一方、北海タイムス社側は、大正十五年七月北海道航空協会の札幌旭川間の定期飛行を許可された。その際の記事では、会社に航空部を設け、民間航空界の先覚者永田重治を採用し、第一期計画として札幌旭川間に所沢で整備中の軍用サルムソン式航空機を飛行させる計画であった(北タイ 大15・7・11)。八月二十一日札幌の上空でビラまきの試験飛行をした(北タイ 大15・8・21夕)後、二十三日札幌旭川間の郵便飛行を行った。しかしその後は飛行回数は月に数日あるが、多くは宣伝ビラの散布飛行などで(日本ヒコーキ物語)、旭川までの定期航空は、十一月十二日に三回目が行われた(北タイ 大15・11・13夕)。冬の間は橇を装備して冬季飛行の研究も行われたが、その後経費問題もあり、デモンストレーション飛行や宣伝ビラまき程度の飛行に終始した。
昭和二年北海タイムス社は、北二四条西六、七丁目の約二万坪の土地を整備して飛行場とした。ここには、格納庫や事務所の他、操縦士や機関士の社宅やガソリン庫なども設けられていた。しかし三年十一月格納庫から出火して、飛行機もろとも全焼した(日本ヒコーキ物語)。

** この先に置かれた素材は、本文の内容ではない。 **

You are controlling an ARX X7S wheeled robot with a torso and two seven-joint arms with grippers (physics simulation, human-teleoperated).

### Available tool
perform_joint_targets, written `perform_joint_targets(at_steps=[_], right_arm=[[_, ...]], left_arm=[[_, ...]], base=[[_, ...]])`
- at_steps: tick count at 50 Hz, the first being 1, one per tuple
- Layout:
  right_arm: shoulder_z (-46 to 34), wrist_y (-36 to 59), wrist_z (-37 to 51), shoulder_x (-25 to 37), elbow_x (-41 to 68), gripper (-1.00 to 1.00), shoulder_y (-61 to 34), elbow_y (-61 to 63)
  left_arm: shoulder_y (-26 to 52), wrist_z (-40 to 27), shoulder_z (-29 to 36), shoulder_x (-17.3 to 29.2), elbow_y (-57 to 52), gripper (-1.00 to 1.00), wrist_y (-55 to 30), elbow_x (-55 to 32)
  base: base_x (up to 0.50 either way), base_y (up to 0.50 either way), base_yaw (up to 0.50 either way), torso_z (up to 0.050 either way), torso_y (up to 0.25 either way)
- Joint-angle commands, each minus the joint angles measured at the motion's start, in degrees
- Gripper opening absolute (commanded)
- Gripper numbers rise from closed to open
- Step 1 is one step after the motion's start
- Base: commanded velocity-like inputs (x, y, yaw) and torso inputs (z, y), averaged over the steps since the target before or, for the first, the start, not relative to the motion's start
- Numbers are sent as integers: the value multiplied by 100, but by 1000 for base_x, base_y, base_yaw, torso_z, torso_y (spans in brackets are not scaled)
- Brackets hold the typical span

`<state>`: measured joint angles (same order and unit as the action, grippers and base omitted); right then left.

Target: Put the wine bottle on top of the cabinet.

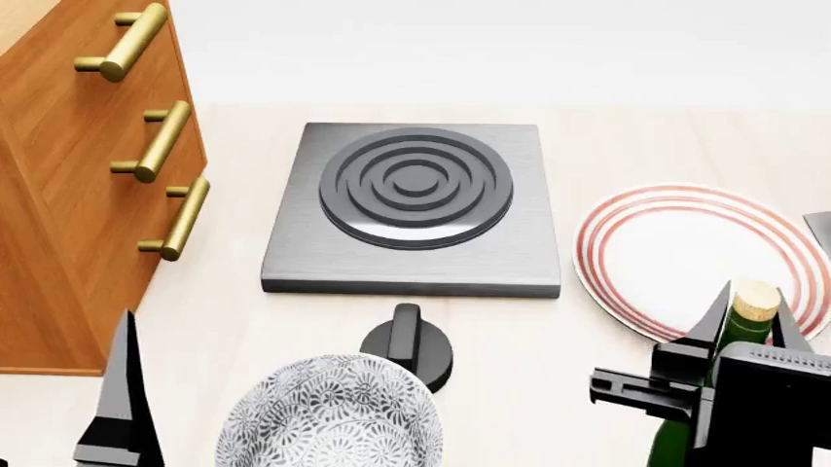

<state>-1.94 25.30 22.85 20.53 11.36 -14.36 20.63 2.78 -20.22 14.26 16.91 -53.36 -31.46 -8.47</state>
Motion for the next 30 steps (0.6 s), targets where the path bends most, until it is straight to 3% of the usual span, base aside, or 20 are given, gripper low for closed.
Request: perform_joint_targets(at_steps=[1,17,30], right_arm=[[15,-26,30,0,7,-100,67,-65],[34,-46,25,29,60,-100,35,-13],[48,970,-44,287,357,-100,-671,817]], left_arm=[[4,-32,34,24,-3,100,1,-13],[67,-58,67,53,5,100,-83,-70],[72,-85,102,76,25,100,-82,-97]], base=[[0,0,0,0,0],[0,0,0,0,0],[0,0,0,0,0]])
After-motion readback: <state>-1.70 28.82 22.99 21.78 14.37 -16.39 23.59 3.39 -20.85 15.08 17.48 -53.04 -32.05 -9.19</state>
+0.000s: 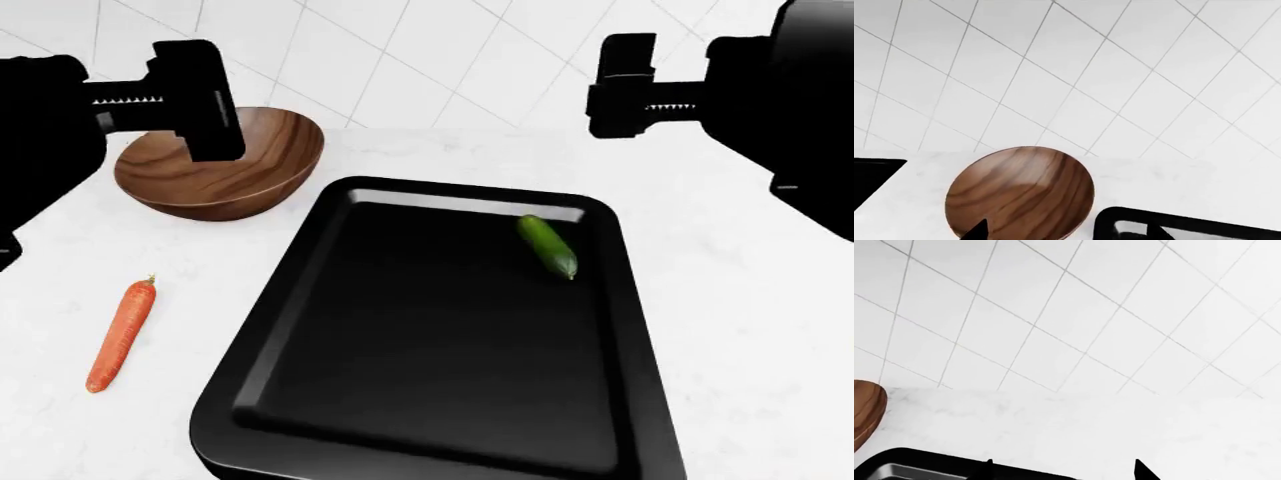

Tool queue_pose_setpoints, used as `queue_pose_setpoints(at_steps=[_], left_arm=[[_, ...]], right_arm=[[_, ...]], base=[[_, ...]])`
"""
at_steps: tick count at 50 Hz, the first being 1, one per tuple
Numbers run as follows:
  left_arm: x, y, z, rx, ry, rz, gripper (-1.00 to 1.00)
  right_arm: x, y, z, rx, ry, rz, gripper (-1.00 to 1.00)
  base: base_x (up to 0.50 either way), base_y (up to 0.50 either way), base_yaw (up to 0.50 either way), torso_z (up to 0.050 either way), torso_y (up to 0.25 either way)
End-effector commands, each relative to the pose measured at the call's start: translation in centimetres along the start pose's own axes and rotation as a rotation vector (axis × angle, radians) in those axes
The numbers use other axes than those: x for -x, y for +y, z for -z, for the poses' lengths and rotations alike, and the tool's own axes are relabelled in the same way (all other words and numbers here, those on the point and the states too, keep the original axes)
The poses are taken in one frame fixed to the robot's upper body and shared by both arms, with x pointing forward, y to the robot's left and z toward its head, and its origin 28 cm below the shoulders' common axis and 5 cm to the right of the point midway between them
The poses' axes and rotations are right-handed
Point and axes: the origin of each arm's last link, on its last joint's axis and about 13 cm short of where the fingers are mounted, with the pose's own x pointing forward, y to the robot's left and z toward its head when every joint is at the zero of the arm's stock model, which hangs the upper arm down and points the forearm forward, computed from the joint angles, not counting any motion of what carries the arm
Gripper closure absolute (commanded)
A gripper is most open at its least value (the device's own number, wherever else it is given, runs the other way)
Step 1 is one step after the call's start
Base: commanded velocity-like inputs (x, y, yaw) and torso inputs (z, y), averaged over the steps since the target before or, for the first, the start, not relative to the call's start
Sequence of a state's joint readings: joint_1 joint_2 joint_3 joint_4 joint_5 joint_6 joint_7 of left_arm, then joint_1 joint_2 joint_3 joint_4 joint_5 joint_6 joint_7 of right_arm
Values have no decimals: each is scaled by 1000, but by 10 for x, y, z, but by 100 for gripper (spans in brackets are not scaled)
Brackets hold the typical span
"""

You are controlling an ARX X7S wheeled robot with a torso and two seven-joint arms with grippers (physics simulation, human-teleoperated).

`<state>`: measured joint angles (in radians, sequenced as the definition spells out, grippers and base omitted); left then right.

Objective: Place the two vegetables and bowl onto the tray for setting up a vegetable dip station.

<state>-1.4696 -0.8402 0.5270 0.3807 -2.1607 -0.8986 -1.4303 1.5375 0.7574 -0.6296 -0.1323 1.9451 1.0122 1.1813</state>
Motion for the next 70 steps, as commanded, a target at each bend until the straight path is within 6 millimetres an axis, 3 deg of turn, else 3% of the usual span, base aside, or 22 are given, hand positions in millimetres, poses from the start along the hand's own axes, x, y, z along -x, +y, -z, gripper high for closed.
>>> queue_pose_setpoints(at_steps=[1,20,70], left_arm=[[40,9,10,-87,128,-13,-100],[77,23,6,-25,206,18,-100],[60,33,48,59,373,1,-100]], right_arm=[[15,-7,2,-33,-40,43,-100],[7,-6,12,-40,-2,43,-100],[8,-6,15,-33,6,47,-100]], base=[[0,0,0,0,0],[0,0,0,0,0],[0,0,0,0,0]])
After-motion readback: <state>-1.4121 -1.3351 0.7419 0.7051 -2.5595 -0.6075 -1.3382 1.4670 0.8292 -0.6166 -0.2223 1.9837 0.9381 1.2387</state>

その後北海タイムス社は、八年に札幌旭川を結ぶ定期航路として、郵便物を搭載して札幌旭川間を往復した(北タイ 昭8・11・2夕、5)。さらに九年八月から十月まで毎週火曜日を原則とした郵便輸送の定期飛行を実施した。新聞によるとこの年の定期飛行は八回行われた(北タイ 昭9・8・7夕、7、10・23夕、24など)。九月新鋭機が到着し、新旧四機体制となっている(北タイ 昭9・9・26)。この札幌旭川間の定期飛行の実施状況についてこれ以上詳しくできないが、十二年には第一四回札幌旭川間定期飛行の実施を伝える新聞報道がある(北タイ 昭12・9・22)。また十一年七月十五日から札幌帯広間の定期航路と称して、七~十月の各十五日の四回の往復を予定して事業を開始した(北タイ 昭11・7・15、16)。
このように、北海タイムス社ではその航空部を充実させつつ航空事業を続けている。しかし、この後は国内の航空機輸送が日中戦争開始とともに制限されたと同様に、事業は停止状態になったと思われる。